#### [RECORDS SHOWN]

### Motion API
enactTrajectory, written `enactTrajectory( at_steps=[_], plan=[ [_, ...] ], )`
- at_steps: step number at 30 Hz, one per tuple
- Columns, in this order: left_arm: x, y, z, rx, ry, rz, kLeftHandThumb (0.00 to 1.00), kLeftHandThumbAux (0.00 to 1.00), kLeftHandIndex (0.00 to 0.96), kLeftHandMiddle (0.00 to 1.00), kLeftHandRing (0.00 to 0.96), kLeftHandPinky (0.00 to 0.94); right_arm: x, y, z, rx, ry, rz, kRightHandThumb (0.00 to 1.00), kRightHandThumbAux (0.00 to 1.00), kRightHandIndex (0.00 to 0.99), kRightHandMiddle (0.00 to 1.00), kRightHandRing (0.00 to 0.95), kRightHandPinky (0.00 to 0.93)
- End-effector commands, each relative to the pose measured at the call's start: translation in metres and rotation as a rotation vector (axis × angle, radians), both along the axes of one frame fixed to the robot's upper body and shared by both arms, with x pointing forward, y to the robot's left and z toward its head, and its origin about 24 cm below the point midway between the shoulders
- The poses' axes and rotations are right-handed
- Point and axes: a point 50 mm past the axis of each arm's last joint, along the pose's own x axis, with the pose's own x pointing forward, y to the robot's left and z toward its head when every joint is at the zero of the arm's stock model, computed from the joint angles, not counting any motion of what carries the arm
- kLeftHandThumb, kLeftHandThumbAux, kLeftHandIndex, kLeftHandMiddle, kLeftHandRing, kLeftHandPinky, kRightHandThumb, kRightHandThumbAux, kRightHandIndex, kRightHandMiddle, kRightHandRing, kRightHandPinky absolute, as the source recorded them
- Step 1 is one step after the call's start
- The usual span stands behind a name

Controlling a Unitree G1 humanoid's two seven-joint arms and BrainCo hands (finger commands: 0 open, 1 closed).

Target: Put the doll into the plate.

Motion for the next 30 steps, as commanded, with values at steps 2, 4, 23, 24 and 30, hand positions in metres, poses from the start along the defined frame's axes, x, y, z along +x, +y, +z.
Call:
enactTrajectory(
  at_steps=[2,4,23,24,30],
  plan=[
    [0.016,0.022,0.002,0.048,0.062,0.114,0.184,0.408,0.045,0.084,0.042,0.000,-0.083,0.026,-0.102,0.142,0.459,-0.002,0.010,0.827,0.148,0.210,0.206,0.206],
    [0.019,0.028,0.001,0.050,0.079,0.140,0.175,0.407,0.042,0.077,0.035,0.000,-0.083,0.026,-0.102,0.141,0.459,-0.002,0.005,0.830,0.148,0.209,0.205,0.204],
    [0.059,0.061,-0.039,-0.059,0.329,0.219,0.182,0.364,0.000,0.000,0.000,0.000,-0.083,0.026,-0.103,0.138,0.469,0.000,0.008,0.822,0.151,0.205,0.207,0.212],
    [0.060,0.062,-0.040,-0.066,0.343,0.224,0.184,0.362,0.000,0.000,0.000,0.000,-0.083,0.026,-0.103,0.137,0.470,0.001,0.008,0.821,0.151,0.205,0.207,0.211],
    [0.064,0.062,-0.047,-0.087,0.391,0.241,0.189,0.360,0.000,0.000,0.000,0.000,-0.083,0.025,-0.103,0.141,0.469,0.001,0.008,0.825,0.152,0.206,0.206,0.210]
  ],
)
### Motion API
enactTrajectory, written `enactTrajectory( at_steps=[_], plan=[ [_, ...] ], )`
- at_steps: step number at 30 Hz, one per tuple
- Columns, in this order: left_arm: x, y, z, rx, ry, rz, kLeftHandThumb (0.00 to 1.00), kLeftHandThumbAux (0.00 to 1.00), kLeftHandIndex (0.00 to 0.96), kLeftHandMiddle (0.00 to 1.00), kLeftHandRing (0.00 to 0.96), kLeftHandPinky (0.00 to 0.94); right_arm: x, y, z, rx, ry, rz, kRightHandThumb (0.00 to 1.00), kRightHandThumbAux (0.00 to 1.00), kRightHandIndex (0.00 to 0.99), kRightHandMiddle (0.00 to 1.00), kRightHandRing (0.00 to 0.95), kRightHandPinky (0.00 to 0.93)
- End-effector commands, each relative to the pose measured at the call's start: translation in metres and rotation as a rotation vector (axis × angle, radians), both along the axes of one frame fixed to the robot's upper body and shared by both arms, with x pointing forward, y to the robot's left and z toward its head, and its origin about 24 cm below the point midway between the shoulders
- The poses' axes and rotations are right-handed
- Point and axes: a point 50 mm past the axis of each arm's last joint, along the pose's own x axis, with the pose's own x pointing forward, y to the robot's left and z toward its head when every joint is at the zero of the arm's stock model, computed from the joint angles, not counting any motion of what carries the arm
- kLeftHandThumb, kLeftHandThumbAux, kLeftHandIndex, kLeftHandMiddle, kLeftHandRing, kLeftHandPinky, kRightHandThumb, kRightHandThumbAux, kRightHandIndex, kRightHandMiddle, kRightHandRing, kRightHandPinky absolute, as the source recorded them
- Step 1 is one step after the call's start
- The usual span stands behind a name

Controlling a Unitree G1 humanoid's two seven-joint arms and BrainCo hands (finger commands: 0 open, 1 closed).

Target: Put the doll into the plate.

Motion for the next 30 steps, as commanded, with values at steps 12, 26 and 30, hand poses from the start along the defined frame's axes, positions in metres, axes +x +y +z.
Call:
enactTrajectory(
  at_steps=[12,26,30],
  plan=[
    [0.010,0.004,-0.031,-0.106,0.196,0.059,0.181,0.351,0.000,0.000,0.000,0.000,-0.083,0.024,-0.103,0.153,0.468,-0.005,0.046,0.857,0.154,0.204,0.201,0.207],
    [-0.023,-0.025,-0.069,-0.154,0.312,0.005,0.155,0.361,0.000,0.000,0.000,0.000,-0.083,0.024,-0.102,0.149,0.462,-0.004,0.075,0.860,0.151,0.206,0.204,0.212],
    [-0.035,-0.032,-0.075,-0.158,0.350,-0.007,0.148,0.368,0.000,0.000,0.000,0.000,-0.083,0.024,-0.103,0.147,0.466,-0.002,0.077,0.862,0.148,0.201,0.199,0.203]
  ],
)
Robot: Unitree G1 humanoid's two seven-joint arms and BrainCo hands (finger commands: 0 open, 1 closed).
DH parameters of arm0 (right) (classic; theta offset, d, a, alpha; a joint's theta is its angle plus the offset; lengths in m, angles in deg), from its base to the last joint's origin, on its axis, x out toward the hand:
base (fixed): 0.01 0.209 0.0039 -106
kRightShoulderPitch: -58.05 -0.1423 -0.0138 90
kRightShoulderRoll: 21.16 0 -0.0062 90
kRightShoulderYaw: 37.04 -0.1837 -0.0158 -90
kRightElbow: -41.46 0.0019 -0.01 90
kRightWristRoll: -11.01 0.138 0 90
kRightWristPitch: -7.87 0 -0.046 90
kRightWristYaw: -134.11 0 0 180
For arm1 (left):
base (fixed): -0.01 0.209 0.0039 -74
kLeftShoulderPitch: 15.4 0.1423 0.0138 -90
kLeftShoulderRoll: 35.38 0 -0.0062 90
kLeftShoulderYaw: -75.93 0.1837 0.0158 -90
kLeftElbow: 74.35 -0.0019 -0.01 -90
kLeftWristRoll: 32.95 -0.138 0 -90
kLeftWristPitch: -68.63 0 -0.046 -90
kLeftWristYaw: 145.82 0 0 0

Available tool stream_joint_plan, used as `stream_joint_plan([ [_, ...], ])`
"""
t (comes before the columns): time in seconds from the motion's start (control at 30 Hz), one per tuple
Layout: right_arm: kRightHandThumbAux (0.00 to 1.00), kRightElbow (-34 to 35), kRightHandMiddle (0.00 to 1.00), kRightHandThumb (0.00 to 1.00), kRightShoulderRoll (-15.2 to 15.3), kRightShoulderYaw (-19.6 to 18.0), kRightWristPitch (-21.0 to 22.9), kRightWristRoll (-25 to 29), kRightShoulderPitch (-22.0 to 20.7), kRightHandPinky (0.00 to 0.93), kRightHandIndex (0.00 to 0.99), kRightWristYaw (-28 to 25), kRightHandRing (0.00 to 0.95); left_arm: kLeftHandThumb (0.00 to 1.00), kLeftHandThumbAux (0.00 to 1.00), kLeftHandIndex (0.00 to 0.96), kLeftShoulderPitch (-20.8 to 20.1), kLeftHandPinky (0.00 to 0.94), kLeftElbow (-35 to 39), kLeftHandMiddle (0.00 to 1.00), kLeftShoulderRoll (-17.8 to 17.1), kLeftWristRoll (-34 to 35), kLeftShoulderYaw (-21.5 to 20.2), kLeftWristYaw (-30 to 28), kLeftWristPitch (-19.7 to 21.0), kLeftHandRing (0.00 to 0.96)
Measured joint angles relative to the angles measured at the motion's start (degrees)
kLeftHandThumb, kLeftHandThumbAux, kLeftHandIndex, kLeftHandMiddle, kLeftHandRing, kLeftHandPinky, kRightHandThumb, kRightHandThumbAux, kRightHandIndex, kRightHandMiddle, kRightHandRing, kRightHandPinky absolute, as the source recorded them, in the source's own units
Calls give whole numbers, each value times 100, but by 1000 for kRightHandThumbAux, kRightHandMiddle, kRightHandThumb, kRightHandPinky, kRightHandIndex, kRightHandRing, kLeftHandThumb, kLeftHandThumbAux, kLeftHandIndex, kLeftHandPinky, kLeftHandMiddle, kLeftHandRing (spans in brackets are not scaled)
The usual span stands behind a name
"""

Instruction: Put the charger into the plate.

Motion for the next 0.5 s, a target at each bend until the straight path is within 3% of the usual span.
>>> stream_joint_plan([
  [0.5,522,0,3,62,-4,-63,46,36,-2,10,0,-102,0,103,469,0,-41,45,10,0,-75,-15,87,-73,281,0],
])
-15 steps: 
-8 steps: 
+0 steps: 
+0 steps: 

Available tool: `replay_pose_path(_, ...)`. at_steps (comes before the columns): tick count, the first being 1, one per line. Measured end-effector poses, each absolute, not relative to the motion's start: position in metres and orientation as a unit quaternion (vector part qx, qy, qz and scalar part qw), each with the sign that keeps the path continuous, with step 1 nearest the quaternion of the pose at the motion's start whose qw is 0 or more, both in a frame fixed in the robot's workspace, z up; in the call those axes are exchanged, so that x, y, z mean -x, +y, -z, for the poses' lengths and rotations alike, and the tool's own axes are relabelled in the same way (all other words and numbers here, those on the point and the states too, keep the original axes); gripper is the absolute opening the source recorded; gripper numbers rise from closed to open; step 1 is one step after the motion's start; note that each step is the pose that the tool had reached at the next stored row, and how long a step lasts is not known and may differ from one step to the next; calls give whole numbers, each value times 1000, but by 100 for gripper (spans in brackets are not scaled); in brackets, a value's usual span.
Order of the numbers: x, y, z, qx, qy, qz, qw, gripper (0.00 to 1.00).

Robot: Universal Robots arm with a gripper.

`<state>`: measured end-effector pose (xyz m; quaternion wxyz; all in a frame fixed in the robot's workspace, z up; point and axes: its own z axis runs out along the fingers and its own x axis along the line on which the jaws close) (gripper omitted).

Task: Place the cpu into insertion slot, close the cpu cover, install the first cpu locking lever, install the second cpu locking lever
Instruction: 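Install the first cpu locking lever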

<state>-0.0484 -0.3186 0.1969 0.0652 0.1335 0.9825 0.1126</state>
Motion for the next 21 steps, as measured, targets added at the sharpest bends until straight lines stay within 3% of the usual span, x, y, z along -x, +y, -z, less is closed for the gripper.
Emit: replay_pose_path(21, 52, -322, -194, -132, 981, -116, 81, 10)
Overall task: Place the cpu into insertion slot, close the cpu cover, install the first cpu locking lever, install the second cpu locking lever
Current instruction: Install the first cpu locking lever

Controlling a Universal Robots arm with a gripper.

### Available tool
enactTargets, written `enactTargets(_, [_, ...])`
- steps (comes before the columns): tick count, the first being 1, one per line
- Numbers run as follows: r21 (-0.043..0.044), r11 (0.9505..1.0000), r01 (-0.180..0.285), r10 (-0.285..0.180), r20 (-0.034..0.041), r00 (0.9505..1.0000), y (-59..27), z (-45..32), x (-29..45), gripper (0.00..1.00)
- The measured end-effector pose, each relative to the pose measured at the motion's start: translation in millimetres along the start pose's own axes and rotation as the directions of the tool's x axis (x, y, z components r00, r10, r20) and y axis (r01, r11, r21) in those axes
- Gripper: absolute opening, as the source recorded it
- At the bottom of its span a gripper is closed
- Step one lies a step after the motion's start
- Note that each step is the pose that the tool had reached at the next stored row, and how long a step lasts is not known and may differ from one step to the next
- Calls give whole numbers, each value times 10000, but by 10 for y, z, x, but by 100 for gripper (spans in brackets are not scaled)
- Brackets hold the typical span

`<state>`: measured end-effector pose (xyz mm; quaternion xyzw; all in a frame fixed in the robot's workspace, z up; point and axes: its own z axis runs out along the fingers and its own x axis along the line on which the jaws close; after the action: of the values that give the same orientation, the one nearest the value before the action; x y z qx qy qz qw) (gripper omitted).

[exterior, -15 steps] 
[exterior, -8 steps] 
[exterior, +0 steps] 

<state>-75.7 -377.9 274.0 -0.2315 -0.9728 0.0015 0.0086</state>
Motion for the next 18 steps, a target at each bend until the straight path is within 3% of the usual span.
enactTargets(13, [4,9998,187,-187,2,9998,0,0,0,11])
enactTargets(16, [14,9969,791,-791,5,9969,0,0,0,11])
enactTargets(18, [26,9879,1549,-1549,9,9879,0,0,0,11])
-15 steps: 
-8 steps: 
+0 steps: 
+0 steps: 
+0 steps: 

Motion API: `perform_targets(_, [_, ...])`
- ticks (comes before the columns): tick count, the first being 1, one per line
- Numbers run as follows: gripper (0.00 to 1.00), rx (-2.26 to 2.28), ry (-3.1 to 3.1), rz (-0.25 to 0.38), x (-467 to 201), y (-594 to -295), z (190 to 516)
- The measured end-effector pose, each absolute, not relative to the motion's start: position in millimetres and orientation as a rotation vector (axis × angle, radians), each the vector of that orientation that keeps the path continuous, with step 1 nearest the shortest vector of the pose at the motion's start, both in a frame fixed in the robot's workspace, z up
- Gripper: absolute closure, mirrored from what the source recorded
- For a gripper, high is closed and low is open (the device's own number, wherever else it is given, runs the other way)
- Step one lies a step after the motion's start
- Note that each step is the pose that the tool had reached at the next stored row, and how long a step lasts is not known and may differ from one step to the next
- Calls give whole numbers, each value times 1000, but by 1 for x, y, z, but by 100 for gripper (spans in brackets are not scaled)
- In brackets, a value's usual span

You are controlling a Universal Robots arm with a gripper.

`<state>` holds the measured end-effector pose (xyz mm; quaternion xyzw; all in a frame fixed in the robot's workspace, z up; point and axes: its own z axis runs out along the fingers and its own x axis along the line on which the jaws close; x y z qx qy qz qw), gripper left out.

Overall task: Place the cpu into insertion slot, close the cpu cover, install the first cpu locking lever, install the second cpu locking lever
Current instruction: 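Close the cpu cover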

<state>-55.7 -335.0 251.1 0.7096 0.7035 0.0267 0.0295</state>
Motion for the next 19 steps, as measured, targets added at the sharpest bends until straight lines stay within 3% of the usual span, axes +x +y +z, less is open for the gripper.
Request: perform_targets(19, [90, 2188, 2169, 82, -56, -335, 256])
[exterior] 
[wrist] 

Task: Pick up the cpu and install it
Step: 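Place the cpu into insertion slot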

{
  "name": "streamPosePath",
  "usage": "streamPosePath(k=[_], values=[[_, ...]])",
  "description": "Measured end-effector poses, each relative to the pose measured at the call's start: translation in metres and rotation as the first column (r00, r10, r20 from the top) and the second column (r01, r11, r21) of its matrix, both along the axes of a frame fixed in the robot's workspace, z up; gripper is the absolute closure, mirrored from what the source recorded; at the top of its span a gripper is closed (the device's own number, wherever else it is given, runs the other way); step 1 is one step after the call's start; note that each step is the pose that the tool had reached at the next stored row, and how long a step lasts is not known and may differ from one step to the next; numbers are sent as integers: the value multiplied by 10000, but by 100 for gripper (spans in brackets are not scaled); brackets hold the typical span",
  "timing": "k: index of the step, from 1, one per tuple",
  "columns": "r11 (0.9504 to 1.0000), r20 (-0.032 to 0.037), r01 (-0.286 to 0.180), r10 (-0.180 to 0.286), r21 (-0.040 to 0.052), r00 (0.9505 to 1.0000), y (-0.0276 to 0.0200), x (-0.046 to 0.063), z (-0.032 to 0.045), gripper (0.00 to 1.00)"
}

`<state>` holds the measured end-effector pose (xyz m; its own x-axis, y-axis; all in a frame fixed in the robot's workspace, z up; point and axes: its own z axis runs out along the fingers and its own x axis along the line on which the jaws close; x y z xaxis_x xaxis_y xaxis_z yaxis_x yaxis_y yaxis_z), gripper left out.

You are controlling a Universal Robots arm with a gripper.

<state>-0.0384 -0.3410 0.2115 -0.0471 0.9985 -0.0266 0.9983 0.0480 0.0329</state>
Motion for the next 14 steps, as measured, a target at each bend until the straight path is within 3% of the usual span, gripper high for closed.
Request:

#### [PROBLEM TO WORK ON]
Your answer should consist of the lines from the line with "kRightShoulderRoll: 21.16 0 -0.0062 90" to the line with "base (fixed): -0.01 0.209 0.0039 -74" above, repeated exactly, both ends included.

#### [SOLVED EXERCISE]
kRightShoulderRoll: 21.16 0 -0.0062 90
kRightShoulderYaw: 37.04 -0.1837 -0.0158 -90
kRightElbow: -41.46 0.0019 -0.01 90
kRightWristRoll: -11.01 0.138 0 90
kRightWristPitch: -7.87 0 -0.046 90
kRightWristYaw: -134.11 0 0 180
For arm1 (left):
base (fixed): -0.01 0.209 0.0039 -74

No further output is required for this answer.